## Exercise objective
Each line of the listing that contains the word "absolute" is to be copied.

═════ Data excerpt

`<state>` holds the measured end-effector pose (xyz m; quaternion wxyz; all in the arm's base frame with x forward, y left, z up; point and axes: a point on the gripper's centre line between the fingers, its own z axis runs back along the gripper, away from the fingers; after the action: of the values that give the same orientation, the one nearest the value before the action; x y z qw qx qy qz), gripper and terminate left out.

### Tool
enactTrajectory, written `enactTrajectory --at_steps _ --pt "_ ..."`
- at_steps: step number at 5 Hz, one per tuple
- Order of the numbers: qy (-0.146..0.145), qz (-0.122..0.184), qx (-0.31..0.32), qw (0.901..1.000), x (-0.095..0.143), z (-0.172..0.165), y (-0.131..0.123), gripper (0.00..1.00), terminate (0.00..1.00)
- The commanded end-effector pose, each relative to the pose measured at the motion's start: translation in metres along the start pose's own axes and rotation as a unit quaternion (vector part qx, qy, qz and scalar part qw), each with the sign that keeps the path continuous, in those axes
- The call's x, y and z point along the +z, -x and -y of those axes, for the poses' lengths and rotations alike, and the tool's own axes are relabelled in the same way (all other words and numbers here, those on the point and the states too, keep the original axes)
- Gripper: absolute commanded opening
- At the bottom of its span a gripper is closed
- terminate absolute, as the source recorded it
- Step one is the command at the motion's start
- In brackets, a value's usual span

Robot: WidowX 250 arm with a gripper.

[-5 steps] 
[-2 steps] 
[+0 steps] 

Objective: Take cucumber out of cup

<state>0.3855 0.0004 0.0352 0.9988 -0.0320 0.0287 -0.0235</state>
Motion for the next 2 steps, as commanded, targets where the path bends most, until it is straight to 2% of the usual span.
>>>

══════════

## Result of this exercise
- Gripper: absolute commanded opening
- terminate absolute, as the source recorded it

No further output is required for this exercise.